PROMPT:
Each line below from the "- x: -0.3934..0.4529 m" line through the "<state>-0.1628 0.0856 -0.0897" line, those two included, must be restated word for word; the pictures must not be.
Start of DATA RECORDS
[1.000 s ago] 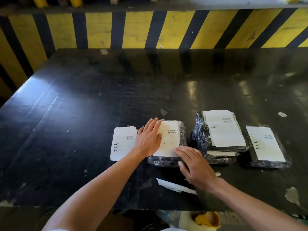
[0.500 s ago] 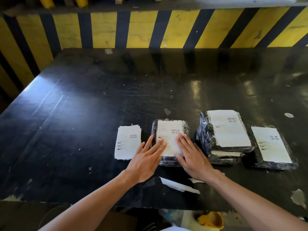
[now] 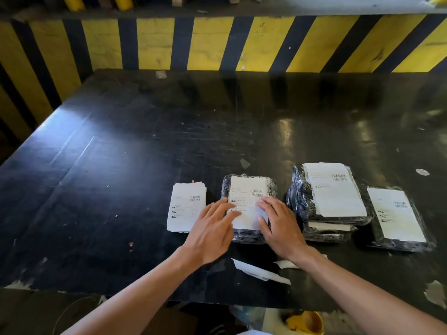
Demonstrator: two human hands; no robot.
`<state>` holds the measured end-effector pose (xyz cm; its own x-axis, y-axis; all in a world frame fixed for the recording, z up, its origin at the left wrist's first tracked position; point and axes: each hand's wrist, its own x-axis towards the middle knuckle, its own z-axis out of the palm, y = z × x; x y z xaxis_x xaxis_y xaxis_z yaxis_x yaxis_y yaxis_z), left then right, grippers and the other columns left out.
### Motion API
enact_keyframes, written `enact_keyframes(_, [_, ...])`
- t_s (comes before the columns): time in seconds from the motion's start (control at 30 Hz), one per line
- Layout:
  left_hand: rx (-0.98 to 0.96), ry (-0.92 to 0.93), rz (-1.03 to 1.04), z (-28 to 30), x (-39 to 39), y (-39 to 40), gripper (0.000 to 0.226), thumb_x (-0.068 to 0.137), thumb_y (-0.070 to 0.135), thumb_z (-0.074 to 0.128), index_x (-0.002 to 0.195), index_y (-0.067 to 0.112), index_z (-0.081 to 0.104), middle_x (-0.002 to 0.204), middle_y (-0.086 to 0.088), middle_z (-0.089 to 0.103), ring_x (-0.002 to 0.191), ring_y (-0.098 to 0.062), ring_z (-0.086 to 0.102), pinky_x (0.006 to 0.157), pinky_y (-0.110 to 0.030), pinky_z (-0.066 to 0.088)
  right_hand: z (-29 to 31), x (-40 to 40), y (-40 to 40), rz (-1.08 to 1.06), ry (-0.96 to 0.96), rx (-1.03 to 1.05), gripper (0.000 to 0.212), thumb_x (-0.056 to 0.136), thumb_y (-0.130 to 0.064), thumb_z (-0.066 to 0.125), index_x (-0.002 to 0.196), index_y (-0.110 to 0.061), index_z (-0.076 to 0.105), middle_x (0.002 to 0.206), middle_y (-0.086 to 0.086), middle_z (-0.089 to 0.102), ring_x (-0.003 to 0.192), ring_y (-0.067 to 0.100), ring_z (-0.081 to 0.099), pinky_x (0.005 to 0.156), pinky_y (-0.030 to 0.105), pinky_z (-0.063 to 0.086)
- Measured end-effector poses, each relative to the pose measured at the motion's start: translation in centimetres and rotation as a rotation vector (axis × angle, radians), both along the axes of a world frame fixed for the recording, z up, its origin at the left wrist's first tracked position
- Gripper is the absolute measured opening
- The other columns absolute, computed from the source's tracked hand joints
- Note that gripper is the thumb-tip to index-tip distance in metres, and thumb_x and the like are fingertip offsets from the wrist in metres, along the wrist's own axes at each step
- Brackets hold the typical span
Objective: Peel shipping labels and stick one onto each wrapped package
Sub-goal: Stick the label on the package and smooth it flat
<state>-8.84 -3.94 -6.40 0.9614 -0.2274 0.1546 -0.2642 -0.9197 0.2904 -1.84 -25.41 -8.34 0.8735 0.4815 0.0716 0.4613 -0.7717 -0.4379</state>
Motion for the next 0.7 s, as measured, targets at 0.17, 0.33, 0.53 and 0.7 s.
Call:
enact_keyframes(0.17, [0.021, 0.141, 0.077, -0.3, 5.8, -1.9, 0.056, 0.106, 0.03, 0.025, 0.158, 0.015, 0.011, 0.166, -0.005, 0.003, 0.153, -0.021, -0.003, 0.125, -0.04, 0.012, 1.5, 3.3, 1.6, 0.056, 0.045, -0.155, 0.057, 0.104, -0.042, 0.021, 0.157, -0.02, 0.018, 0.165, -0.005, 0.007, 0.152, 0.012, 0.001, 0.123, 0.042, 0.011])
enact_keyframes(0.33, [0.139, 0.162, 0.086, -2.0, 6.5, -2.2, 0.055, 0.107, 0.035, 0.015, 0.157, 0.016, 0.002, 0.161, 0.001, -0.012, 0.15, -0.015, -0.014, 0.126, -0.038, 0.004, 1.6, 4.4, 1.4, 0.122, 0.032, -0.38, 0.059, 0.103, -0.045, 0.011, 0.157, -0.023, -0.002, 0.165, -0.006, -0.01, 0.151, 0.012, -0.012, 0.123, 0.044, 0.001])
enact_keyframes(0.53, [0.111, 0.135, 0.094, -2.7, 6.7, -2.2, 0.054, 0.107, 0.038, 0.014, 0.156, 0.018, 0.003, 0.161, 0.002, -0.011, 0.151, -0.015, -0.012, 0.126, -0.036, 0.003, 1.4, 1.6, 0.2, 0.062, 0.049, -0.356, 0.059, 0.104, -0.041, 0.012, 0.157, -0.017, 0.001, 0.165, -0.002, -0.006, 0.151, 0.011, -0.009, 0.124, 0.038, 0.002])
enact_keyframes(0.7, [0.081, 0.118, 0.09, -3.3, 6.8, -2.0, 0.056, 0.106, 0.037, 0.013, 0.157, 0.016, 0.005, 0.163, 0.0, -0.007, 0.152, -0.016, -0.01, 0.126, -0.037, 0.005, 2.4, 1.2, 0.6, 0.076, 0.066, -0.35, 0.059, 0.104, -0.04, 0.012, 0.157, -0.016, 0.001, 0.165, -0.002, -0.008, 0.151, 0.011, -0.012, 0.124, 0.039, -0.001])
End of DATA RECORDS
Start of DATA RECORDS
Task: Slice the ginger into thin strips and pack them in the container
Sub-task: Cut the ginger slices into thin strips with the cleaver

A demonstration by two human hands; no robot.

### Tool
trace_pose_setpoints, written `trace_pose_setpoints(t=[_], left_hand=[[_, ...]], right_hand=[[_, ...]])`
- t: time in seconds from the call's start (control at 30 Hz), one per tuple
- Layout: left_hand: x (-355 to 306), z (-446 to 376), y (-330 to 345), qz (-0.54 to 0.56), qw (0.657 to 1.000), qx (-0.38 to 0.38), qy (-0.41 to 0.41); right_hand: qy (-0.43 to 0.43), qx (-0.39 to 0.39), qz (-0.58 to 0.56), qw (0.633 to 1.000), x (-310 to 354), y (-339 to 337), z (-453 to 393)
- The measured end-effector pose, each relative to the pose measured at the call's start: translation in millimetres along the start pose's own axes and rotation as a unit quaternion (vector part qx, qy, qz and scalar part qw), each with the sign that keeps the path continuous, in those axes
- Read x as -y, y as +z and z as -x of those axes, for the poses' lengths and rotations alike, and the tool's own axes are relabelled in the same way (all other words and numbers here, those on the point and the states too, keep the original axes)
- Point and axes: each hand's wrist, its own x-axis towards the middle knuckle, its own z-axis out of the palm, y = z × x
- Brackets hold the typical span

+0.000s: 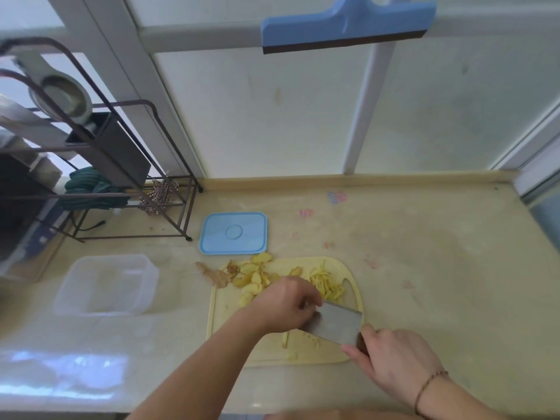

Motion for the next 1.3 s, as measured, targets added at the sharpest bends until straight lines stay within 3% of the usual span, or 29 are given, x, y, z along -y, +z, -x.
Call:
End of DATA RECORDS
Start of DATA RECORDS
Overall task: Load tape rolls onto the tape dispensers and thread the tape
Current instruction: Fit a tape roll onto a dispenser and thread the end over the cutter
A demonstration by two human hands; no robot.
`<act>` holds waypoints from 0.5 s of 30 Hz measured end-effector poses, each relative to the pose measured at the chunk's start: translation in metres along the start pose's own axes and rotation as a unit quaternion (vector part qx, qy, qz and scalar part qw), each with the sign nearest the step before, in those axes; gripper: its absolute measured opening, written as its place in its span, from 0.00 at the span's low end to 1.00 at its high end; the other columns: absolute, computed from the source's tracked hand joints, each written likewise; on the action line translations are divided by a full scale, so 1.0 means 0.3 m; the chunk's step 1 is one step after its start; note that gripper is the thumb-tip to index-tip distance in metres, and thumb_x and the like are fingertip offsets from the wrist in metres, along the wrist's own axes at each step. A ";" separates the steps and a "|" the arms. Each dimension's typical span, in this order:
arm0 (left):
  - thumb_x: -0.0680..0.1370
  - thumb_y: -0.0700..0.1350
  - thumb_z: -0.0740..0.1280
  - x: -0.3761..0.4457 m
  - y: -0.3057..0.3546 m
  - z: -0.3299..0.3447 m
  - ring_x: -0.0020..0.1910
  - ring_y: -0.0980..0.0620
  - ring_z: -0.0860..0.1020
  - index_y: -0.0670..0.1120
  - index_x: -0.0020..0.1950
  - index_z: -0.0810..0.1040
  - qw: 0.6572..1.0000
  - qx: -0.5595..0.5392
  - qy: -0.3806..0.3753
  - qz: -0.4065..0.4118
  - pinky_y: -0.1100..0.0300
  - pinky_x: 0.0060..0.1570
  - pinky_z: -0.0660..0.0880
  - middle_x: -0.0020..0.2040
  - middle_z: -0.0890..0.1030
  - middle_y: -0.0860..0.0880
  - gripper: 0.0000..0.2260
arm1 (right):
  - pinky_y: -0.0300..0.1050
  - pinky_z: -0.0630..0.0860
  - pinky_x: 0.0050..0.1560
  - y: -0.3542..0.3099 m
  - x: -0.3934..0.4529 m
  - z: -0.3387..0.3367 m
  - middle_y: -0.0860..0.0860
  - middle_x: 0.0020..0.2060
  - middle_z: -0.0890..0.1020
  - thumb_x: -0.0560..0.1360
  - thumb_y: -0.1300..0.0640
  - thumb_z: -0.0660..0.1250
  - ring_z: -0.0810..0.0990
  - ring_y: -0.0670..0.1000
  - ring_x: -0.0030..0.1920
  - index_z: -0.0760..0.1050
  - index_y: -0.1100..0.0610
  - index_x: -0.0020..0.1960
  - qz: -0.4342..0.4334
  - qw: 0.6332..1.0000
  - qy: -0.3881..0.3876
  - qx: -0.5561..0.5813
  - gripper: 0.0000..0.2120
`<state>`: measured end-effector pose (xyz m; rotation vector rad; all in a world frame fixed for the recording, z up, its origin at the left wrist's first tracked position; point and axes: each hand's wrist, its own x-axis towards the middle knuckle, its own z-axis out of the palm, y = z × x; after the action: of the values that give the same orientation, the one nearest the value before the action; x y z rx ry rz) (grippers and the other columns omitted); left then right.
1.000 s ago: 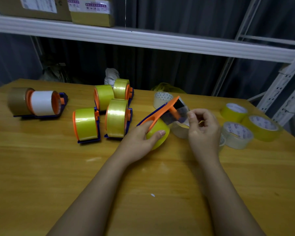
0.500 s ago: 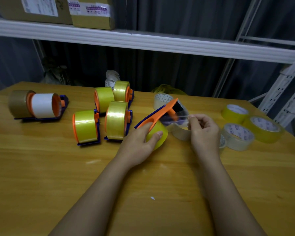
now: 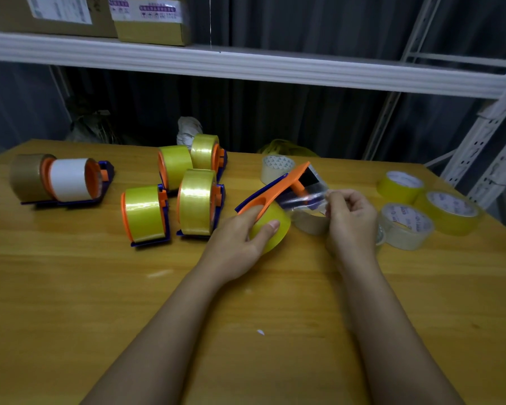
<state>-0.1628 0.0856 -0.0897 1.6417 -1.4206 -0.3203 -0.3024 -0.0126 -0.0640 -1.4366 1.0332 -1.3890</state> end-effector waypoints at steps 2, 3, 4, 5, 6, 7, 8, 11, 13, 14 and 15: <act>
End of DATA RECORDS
ANSWER BOX:
  - x: -0.3934..0.4529 m
  - z: -0.3387..0.3367 m
  - middle_y: -0.0860..0.0860
  - middle_x: 0.0020..0.2060
  - middle_z: -0.0890..0.1020
  - thumb_x: -0.0560..0.1360
  - thumb_y: -0.1300..0.0640
  - thumb_z: -0.0660..0.1250
  - ring_z: -0.0810..0.0990
  - ring_y: -0.0670..0.1000
  - ring_x: -0.0030..0.1920
  - index_z: -0.0760..0.1050
  - index_y: -0.1100..0.0610
  - index_x: -0.0020..0.1960
  - qz: -0.4342..0.4334
  - qw: 0.6332..1.0000
  - qy: -0.3881..0.3876
  - qx: -0.5561..0.5813
  - gripper: 0.0000..0.2120
`<state>`: measured end-effector pose (xyz m; rotation vector rad; all in a world frame fixed for the recording, z up, its origin at the left wrist's first tracked position; point and axes: each hand's wrist, its own x-axis towards the middle knuckle, its own z-axis out of the palm, y = z × x; after the action: of the values that give the same orientation, the one nearest the value before the action; x y z rx ry rz) (grippers and the other columns omitted); left then right.
1.000 s ago: 
0.500 s ago: 
now: 
<state>-0.1628 0.0856 -0.0897 1.6417 -1.4206 -0.3203 -0.3024 -0.0126 -0.0640 -1.4366 1.0332 -1.3890</state> end-effector waypoints at steps 2, 3, 4, 5, 6, 7, 8, 11, 13, 14 and 15: <act>

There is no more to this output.